Tuesday, November 24, 2009

Breast cancer in developing countries

Cancers don't make top-ten lists of causes of death in poor countries, but that is because even larger numbers of people are killed by infections like diarrhea and TB. Make no mistake, those countries' cancer rates are high, and climbing. (The reasons for rising cancer rates are still unclear. Some think that nocturnal light as a byproduct of development is partly to blame.)

One of the worst offenders is breast cancer, now being called a worldwide epidemic at over a million new cases a year. I spoke last summer with Dr. Fred Okuku, a Ugandan physician who was at Yale learning medical techniques which he later took back to his own country. He told me that 95% of Ugandan women with breast cancer already have Stage IV disease when diagnosed. They notice a lump, then wait an average of two years before seeking treatment. As a result, many patients in Uganda recapitulate the terrible natural history of cancers with a thoroughness most Western doctors haven't seen in many decades. Okuku returned home with a mammography van and an ultrasound machine to try to change the grim statistics. (His colleagues there are well aware of the challenge and have risen to meet it: read on.)

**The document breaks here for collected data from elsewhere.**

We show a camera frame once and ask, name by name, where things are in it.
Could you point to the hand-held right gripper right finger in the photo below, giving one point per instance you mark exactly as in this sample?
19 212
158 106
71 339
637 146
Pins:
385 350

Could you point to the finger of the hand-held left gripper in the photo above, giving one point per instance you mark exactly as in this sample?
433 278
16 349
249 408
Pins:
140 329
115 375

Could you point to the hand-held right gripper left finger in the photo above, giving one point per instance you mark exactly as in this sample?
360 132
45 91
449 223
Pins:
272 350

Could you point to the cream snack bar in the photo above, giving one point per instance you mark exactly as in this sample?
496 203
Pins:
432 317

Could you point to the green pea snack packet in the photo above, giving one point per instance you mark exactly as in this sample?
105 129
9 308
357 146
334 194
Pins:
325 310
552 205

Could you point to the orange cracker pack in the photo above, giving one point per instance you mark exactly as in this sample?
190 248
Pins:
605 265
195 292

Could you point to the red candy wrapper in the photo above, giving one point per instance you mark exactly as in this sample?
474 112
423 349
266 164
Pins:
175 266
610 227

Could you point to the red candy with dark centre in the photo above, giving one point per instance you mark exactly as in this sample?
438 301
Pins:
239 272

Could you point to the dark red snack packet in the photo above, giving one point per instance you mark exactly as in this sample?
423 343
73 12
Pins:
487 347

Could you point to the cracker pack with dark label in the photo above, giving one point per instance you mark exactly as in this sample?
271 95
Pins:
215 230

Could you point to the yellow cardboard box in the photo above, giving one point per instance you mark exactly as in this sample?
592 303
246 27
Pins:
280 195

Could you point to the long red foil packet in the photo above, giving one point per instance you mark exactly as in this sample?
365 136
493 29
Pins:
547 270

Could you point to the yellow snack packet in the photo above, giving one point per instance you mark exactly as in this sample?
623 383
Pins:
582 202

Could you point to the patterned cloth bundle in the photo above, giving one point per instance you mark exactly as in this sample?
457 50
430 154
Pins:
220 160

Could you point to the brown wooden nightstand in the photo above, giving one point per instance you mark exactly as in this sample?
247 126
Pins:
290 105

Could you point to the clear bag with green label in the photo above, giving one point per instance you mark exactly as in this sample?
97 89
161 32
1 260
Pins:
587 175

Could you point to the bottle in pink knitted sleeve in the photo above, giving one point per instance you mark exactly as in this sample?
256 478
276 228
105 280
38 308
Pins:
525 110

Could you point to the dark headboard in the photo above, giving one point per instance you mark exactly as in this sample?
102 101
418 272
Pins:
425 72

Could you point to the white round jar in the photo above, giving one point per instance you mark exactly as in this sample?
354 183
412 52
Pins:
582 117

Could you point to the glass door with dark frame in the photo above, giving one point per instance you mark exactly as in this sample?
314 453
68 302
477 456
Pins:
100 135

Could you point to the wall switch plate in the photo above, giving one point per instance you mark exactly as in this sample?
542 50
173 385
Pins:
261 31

What do doctors have to offer breast cancer patients in low-resource settings? What guidelines are available to those doctors? Which organizations are thinking about this?

Breast Health Global Initiative: Their 2008 Guideline implementation for breast healthcare in low-income and middle-income countries looks to be practical and comprehensive. They certainly know the need for such a guideline: "In high-resource countries, evidence-based guidelines...are resource neutral, they fail to consider variable resource distributions where overall standards of living are high, and they fail to recognize ubiquitous deficits in infrastructure and resources in LMCs. Moreover, they do not consider implementation costs or provide guidance on how a suboptimal system can be improved incrementally toward an optimal system. Such guidelines defining optimal breast care and services...have limited use in resource-constrained countries, and there is a need for resource-based guidance related to strategies for reducing the burden of breast cancer for settings in which optimal care is not feasible." 

Breast Surgery International: a group of surgeons interested in breast cancer in developing countries. Their 2002 paper is a summary of the breast cancer situation in Malaysia, South Africa, and Nigeria. It stops short of offering firm clinical guidelines. 

The Uganda Cancer Working Group, a group of Ugandan physicians based at Makarere Medical School in Kampala (Fred Okuku's school) in 2008 published a second edition of a set of guidelines for managing breast cancer in that country. (The first edition, report the authors, was well-received and heavily cited.) Interestingly, these guidelines emphasize breast self-examination while acknowledging that such measures are no longer being pushed in developing countries. What works in one context does not necessarily work in another.

Non-free journal articles on this topic include a set of guidelines from Stanford physicians, a review of treatment trends in the Arab world from the American University of Beirut, and a discussion of breast-conservation strategies in the developing world from Banaras Hindu University. Those with access to Breast Journal can find a number of relevant articles, including an article analyzing testimonials from patients in limited-resource countries which found several themes: "1) the experiences and fears of breast cancer survivors, 2) beliefs and taboos about breast cancer that hinder awareness programs and treatment, 3) the need for public education and breast cancer awareness programs in countries with limited resources, 4) difficulty in translating the concept and ethos of advocacy into many languages, and 5) the experiences in establishing and maintaining advocacy groups to promote breast cancer awareness and to inform public policy."

1 comment:

  1. This is a terrific idea for a blog - a kind of clearinghouse, an opinionated and well-written one, for low-resource medicine.